- **INSTRUCTIONS TO FOLLOW**: With the pictures omitted, print exactly the lines below, from the one containing "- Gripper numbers" through the one containing "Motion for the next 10", and nothing else.

- **DATASET ENTRIES**:
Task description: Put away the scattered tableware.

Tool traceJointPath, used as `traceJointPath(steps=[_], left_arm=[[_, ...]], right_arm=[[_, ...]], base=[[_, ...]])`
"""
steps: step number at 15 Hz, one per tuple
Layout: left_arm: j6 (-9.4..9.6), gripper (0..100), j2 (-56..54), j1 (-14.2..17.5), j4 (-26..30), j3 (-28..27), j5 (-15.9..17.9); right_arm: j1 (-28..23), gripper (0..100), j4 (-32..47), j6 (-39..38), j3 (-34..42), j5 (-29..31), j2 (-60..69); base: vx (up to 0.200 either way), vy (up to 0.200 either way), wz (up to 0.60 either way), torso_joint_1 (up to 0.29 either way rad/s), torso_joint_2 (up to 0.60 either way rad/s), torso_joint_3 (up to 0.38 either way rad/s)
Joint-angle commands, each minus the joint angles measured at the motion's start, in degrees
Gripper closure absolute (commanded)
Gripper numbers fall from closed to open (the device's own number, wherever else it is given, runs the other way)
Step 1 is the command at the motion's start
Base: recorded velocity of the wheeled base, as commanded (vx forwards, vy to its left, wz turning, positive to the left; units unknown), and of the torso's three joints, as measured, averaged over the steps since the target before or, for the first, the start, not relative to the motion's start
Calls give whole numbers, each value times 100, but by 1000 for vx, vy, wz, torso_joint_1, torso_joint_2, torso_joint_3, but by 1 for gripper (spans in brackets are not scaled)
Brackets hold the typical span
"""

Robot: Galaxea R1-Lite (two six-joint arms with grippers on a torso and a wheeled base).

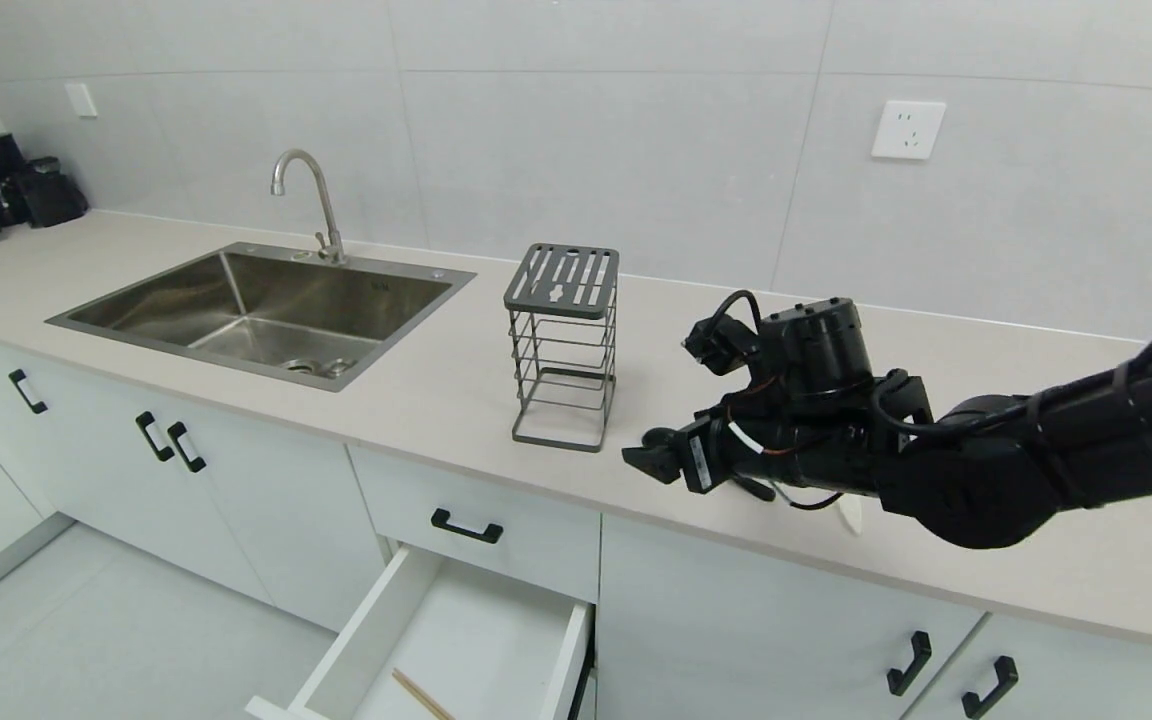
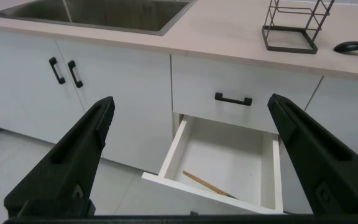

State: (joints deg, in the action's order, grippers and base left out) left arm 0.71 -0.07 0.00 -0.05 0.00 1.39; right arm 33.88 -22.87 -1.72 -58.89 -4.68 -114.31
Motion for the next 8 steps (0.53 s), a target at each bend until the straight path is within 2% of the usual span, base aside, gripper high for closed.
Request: traceJointPath(steps=[1,3,8], left_arm=[[0,0,7,0,-4,0,-7],[0,0,7,0,-4,0,2],[0,0,7,0,-4,0,-7]], right_arm=[[-329,0,-306,216,-105,-77,-478],[-531,0,-490,365,-70,-332,-751],[-663,0,-490,532,-87,-323,-1032]], base=[[0,0,0,0,0,0],[0,0,0,0,0,0],[0,0,0,0,0,0]])
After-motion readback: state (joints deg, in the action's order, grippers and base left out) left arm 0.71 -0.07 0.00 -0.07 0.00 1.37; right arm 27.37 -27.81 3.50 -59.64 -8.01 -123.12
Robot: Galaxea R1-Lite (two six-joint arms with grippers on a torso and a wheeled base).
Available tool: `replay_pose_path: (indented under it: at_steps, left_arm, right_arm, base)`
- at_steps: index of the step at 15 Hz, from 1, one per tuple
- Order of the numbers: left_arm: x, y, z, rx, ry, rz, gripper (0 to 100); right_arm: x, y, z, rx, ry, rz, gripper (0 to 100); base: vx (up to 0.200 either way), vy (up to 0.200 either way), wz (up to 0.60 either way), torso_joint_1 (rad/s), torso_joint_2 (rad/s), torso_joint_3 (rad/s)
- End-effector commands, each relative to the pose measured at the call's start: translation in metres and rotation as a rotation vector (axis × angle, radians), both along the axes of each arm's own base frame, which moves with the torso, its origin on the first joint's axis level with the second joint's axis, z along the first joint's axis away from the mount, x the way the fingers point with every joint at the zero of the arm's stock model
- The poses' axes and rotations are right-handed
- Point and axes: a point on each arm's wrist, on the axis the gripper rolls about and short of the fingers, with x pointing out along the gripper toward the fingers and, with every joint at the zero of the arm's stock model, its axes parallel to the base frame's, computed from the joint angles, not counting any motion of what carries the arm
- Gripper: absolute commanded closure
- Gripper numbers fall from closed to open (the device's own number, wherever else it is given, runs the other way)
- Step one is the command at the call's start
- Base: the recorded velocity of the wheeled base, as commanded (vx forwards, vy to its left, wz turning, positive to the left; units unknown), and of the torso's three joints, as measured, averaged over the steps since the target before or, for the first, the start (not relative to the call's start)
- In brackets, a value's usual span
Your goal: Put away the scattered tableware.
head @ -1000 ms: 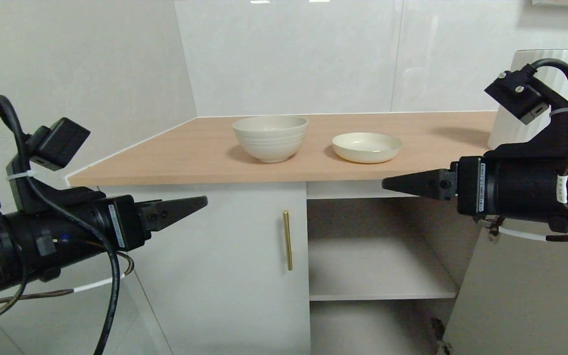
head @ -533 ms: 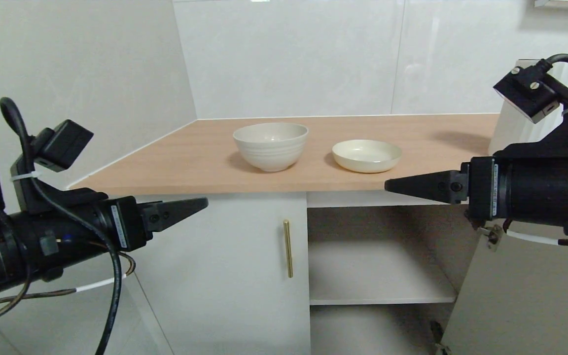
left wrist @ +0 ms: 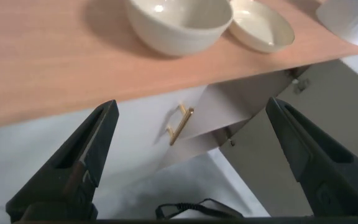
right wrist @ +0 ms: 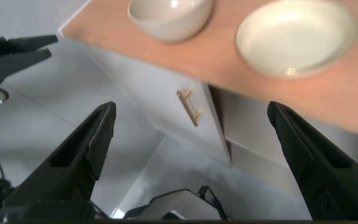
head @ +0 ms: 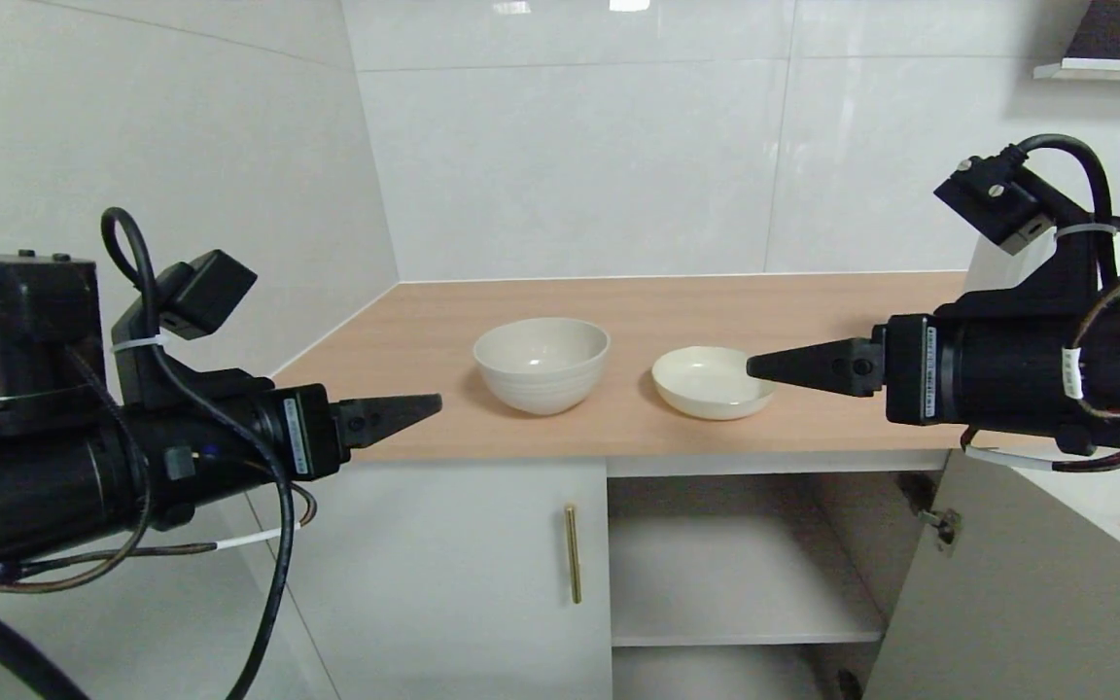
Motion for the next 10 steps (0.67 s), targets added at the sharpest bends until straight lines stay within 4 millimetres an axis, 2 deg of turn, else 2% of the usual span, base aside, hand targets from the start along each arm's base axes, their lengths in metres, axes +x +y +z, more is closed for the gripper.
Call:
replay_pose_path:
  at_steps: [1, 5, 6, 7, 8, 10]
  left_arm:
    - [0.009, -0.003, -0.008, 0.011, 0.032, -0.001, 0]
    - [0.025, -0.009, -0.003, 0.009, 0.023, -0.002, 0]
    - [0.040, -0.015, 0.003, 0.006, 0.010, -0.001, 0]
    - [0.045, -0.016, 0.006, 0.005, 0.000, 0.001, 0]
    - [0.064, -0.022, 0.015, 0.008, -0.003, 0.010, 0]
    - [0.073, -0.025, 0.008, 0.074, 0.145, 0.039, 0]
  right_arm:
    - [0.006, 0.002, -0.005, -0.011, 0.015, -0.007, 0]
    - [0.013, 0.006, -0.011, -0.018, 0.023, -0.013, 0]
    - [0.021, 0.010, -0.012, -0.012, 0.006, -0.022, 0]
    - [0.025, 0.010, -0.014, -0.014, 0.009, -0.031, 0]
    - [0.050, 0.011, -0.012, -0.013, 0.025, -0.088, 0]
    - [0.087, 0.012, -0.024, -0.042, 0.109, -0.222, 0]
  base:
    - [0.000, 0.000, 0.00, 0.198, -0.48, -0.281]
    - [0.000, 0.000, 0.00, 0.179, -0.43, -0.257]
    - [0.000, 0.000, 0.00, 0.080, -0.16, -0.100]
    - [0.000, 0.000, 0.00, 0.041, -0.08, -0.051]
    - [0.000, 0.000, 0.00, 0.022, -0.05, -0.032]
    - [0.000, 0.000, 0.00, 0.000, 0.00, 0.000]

- **TASK OUTPUT**:
- Gripper numbers fall from closed to open (the device's own number, wherever else it is given, runs the other way)
- Step one is the command at the call's start
- Base: the recorded velocity of the wheeled base, as commanded (vx forwards, vy to its left, wz turning, positive to the left; units unknown), and of the torso's three joints, as measured, averaged over the steps since the target before or, for the first, the start (not relative to the call's start)
- In brackets, a value's usual span
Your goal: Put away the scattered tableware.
head @ -1000 ms: 
head @ -533 ms: 
left wrist @ +0 ms: 
right wrist @ +0 ms: 
head @ +0 ms: 
Motion for the next 10 steps (0.67 s), targets added at the sharpest bends until straight lines stay within 4 millimetres an axis, 2 deg of turn, else 2% of the usual span, base aside, hand targets from the start along each arm's base axes, their lengths in metres, axes +x +y +z, more is closed for the gripper.

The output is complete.